Reproduce the following data exactly, minus any images.

══════════

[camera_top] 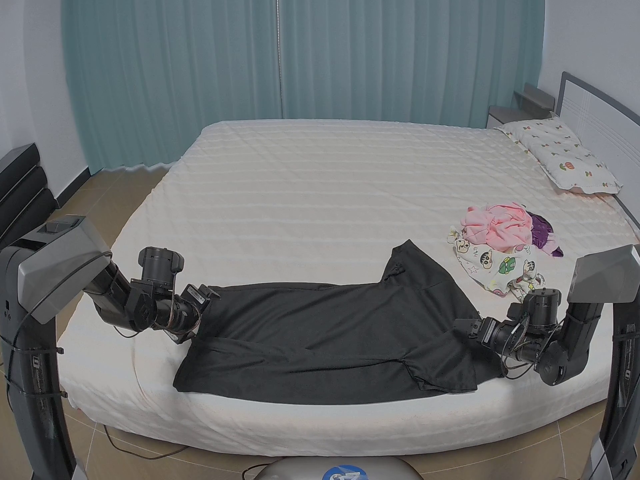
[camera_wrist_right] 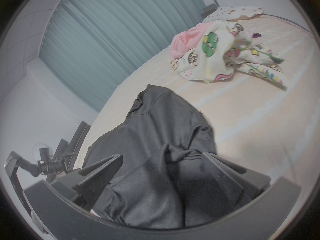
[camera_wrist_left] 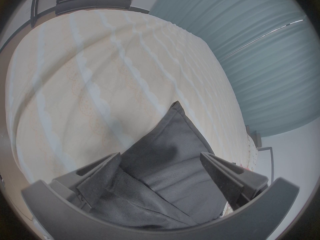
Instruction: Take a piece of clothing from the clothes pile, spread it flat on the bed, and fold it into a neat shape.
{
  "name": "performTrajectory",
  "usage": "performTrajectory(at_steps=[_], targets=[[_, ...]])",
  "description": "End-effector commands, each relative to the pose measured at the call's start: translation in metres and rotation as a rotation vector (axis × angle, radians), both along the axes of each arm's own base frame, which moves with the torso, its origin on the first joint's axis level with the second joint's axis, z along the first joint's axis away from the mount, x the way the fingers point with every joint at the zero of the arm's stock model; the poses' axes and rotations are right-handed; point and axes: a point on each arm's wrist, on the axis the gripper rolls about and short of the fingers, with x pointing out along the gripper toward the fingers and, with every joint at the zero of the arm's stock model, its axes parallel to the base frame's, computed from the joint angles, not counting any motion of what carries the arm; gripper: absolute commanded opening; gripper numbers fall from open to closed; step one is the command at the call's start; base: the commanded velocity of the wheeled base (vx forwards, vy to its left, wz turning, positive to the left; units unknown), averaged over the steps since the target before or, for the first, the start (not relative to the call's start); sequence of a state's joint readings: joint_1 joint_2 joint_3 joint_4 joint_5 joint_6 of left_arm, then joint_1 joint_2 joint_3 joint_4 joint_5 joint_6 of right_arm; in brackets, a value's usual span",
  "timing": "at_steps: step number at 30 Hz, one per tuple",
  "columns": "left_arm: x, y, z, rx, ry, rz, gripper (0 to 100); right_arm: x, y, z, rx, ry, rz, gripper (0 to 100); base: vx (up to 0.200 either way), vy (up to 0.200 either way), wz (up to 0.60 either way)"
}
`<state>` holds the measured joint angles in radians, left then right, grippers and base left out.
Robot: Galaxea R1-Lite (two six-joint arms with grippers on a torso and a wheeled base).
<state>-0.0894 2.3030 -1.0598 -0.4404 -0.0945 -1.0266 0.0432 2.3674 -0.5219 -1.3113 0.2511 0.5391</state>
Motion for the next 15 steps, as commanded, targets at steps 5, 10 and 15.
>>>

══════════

→ **Response to this exercise**:
[camera_top] 
[camera_wrist_right] 
[camera_wrist_left] 
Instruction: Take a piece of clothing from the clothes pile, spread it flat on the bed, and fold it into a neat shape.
{
  "name": "performTrajectory",
  "usage": "performTrajectory(at_steps=[_], targets=[[_, ...]])",
  "description": "End-effector commands, each relative to the pose measured at the call's start: translation in metres and rotation as a rotation vector (axis × angle, radians), both along the axes of each arm's own base frame, which moves with the torso, its origin on the first joint's axis level with the second joint's axis, z along the first joint's axis away from the mount, x the way the fingers point with every joint at the zero of the arm's stock model; the poses' axes and rotations are right-handed; point and axes: a point on each arm's wrist, on the axis the gripper rolls about and short of the fingers, with x pointing out along the gripper toward the fingers and, with every joint at the zero of the arm's stock model, its axes parallel to the base frame's, computed from the joint angles, not counting any motion of what carries the arm; gripper: absolute commanded opening; gripper numbers fall from open to closed; step one is the command at the call's start; base: the commanded velocity of the wheeled base (vx forwards, vy to its left, wz turning, positive to the left; units unknown), averaged over the steps since the target before or, for the first, the start (not relative to the call's start); sequence of a state's joint readings: joint_1 joint_2 joint_3 joint_4 joint_5 joint_6 of left_arm, then joint_1 joint_2 joint_3 joint_4 joint_5 joint_6 of right_arm; in brackets, a value's usual span",
  "timing": "at_steps: step number at 30 Hz, one per tuple",
  "columns": "left_arm: x, y, z, rx, ry, rz, gripper (0 to 100); right_arm: x, y, z, rx, ry, rz, gripper (0 to 100); base: vx (up to 0.200 either way), vy (up to 0.200 either way), wz (up to 0.60 either way)"
}
`<state>` holds the measured joint angles in radians, left then right, grippers and base left out.
Robot: Galaxea R1-Lite (two six-joint arms with grippers on a torso and a wheeled base).
<state>-0.0894 2.3030 -1.0598 -0.4404 -0.0945 -1.0266 0.0432 2.3674 -0.5219 -1.3113 0.2511 0.5391</state>
Motion for the next 15 steps, as commanded, targets at steps 5, 10 and 15.
>>>

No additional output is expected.